Records drawn from a dataset
::::::::::
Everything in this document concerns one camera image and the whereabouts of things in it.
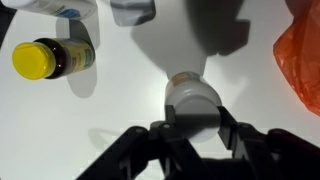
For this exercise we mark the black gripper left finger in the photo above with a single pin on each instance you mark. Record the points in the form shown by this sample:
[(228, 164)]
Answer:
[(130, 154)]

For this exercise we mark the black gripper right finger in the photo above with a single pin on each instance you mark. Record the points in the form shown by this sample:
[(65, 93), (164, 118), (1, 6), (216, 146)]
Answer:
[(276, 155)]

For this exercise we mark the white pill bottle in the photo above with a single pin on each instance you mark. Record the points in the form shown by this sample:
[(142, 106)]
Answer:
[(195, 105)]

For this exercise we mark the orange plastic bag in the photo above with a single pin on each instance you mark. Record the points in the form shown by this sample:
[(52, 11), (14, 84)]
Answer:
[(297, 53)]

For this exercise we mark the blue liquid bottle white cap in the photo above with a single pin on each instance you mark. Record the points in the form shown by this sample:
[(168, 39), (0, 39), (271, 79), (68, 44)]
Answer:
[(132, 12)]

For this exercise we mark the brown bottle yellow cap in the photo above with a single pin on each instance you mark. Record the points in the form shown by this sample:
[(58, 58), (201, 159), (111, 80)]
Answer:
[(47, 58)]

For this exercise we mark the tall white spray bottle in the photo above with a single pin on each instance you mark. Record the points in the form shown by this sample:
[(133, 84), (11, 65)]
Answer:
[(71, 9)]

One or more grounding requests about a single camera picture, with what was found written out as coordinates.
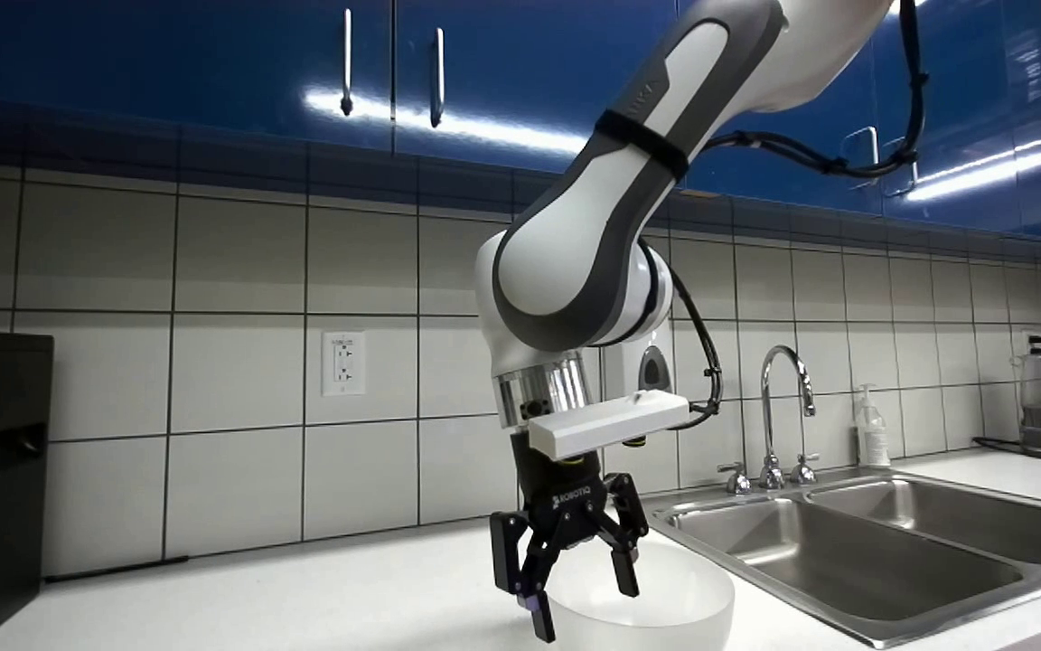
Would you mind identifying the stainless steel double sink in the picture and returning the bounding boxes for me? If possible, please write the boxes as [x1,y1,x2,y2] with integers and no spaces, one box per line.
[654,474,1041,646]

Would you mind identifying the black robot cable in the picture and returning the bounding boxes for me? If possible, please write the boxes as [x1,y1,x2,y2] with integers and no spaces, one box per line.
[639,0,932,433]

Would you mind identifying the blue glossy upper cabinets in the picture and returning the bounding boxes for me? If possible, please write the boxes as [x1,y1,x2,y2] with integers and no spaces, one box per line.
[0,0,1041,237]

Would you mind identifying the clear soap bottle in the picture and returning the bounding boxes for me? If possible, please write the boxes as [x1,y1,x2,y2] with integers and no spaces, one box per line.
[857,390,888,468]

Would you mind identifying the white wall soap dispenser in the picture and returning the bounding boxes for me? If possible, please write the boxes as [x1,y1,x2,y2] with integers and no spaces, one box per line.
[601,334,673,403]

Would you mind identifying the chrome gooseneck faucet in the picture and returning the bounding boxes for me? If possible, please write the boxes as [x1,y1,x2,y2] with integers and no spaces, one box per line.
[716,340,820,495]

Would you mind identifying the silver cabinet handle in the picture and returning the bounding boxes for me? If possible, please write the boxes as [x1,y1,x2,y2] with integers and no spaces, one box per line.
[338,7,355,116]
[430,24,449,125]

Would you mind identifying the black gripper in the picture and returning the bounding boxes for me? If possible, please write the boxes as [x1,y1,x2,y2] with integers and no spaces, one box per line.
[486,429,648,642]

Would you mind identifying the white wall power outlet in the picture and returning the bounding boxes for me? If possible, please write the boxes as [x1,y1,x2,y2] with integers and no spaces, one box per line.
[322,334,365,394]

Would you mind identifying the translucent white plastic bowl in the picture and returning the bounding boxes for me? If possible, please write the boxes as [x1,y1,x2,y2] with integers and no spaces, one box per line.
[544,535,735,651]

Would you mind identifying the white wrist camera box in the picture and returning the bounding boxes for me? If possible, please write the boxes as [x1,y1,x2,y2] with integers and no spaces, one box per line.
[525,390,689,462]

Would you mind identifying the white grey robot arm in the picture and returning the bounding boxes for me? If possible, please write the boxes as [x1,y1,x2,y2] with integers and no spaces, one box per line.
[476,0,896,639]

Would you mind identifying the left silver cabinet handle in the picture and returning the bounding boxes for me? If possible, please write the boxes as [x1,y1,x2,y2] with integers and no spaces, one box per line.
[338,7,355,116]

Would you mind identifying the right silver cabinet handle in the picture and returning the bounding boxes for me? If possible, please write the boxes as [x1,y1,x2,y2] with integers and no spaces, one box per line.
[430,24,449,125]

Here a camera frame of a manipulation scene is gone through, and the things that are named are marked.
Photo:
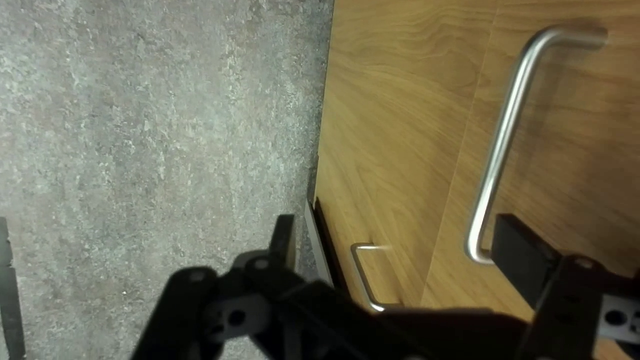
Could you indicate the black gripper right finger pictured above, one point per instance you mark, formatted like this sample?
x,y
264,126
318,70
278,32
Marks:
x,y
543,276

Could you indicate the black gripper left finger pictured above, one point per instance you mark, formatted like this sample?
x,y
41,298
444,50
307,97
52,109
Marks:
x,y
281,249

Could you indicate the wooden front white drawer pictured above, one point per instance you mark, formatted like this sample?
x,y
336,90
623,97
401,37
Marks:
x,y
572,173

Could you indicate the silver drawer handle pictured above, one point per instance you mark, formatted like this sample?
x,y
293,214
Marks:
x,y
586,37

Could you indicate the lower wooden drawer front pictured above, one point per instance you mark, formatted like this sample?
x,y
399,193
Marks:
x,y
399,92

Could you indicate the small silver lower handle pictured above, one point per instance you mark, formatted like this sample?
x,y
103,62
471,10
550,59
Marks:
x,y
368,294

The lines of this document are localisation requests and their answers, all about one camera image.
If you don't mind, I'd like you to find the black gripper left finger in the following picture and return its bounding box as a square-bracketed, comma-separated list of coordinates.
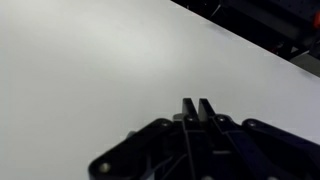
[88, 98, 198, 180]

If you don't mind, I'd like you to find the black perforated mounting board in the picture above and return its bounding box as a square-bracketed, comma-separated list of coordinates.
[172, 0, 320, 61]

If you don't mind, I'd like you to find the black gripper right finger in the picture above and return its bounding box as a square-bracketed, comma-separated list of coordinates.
::::::::::
## Exercise prompt
Leave out the pictures; repeat the data exactly.

## Solution to this exercise
Everything in this document concerns one camera image and the whereabouts of things in it.
For this exercise we mark the black gripper left finger in the photo above with a single pin on each instance you mark. Record the points in the form shown by this sample:
[(228, 164)]
Answer:
[(130, 154)]

For this exercise we mark the black gripper right finger in the photo above with a single pin on each instance you mark. Record the points in the form shown by this sample:
[(65, 93), (164, 118), (1, 6), (216, 146)]
Answer:
[(276, 155)]

For this exercise we mark the white pill bottle in the photo above with a single pin on each instance you mark. Record the points in the form shown by this sample:
[(142, 106)]
Answer:
[(195, 105)]

For this exercise we mark the orange plastic bag in the photo above with a single pin on each instance you mark. Record the points in the form shown by this sample:
[(52, 11), (14, 84)]
Answer:
[(297, 53)]

For this exercise we mark the blue liquid bottle white cap in the photo above with a single pin on each instance you mark. Record the points in the form shown by this sample:
[(168, 39), (0, 39), (271, 79), (68, 44)]
Answer:
[(132, 12)]

For this exercise we mark the brown bottle yellow cap in the photo above with a single pin on each instance you mark. Record the points in the form shown by this sample:
[(58, 58), (201, 159), (111, 80)]
Answer:
[(47, 58)]

For this exercise we mark the tall white spray bottle in the photo above with a single pin on each instance you mark. Record the points in the form shown by this sample:
[(133, 84), (11, 65)]
Answer:
[(71, 9)]

One or more grounding requests about a single camera picture, with what was found written out as coordinates.
Would you mind identifying the stainless steel double sink in the picture and returning the bounding boxes for me? If possible, please write the boxes as [x1,y1,x2,y2] with integers and no spaces, one box per line.
[654,474,1041,646]

Would you mind identifying the black robot cable in the picture and returning the bounding boxes for me? If possible, please write the boxes as [x1,y1,x2,y2] with integers and no spaces, one box per line.
[639,0,932,433]

Would you mind identifying the blue glossy upper cabinets in the picture and returning the bounding boxes for me? If possible, please write the boxes as [x1,y1,x2,y2] with integers and no spaces, one box per line.
[0,0,1041,237]

Would you mind identifying the clear soap bottle in the picture and returning the bounding boxes for me? If possible, please write the boxes as [x1,y1,x2,y2] with integers and no spaces, one box per line.
[857,390,888,468]

Would you mind identifying the white wall soap dispenser in the picture and returning the bounding boxes for me? If possible, please write the boxes as [x1,y1,x2,y2] with integers and no spaces, one box per line.
[601,334,673,403]

Would you mind identifying the chrome gooseneck faucet in the picture and returning the bounding boxes for me? If possible, please write the boxes as [x1,y1,x2,y2] with integers and no spaces, one box per line.
[716,340,820,495]

Would you mind identifying the silver cabinet handle in the picture and returning the bounding boxes for me? If possible, please write the boxes as [x1,y1,x2,y2] with integers and no spaces, one box per line.
[338,7,355,116]
[430,24,449,125]

Would you mind identifying the black gripper in the picture and returning the bounding boxes for me? If possible, please write the boxes as [x1,y1,x2,y2] with integers and no spaces, one box per line.
[486,429,648,642]

Would you mind identifying the white wall power outlet in the picture and returning the bounding boxes for me? If possible, please write the boxes as [x1,y1,x2,y2] with integers and no spaces, one box per line.
[322,334,365,394]

Would you mind identifying the translucent white plastic bowl in the picture and returning the bounding boxes for me? If possible, please write the boxes as [x1,y1,x2,y2] with integers and no spaces, one box per line.
[544,535,735,651]

Would you mind identifying the white wrist camera box in the picture and returning the bounding boxes for me? If possible, please write the boxes as [x1,y1,x2,y2] with integers and no spaces, one box per line.
[525,390,689,462]

Would you mind identifying the white grey robot arm in the picture and returning the bounding boxes for me? If possible, please write the boxes as [x1,y1,x2,y2] with integers and no spaces, one box per line.
[476,0,896,639]

Would you mind identifying the left silver cabinet handle in the picture and returning the bounding boxes for me? If possible, please write the boxes as [x1,y1,x2,y2] with integers and no spaces, one box per line.
[338,7,355,116]

Would you mind identifying the right silver cabinet handle in the picture and returning the bounding boxes for me? If possible, please write the boxes as [x1,y1,x2,y2] with integers and no spaces, one box per line.
[430,24,449,125]

Here a camera frame of a manipulation scene is gone through, and the things that are named are marked.
Photo:
Could you indicate the black gripper right finger pictured above, one point per instance you mark, formatted like this sample?
x,y
264,126
318,70
278,32
Marks:
x,y
543,276

Could you indicate the black gripper left finger pictured above, one point per instance you mark, formatted like this sample?
x,y
41,298
444,50
307,97
52,109
Marks:
x,y
281,249

Could you indicate the wooden front white drawer pictured above, one point per instance you mark, formatted like this sample?
x,y
336,90
623,97
401,37
Marks:
x,y
572,173

Could you indicate the silver drawer handle pictured above, one point per instance you mark, formatted like this sample?
x,y
293,214
Marks:
x,y
586,37

Could you indicate the lower wooden drawer front pictured above, one point per instance you mark, formatted like this sample?
x,y
399,193
Marks:
x,y
399,92

Could you indicate the small silver lower handle pictured above, one point per instance you mark, formatted like this sample?
x,y
103,62
471,10
550,59
Marks:
x,y
368,294

The lines of this document are localisation requests and their answers, all about one camera image.
If you don't mind, I'd like you to find the black gripper left finger in the following picture and return its bounding box as a square-bracketed, comma-separated list of coordinates.
[88, 98, 198, 180]

If you don't mind, I'd like you to find the black perforated mounting board in the picture above and return its bounding box as a square-bracketed, comma-separated list of coordinates.
[172, 0, 320, 61]

If you don't mind, I'd like you to find the black gripper right finger in the picture above and return its bounding box as a square-bracketed, comma-separated list of coordinates.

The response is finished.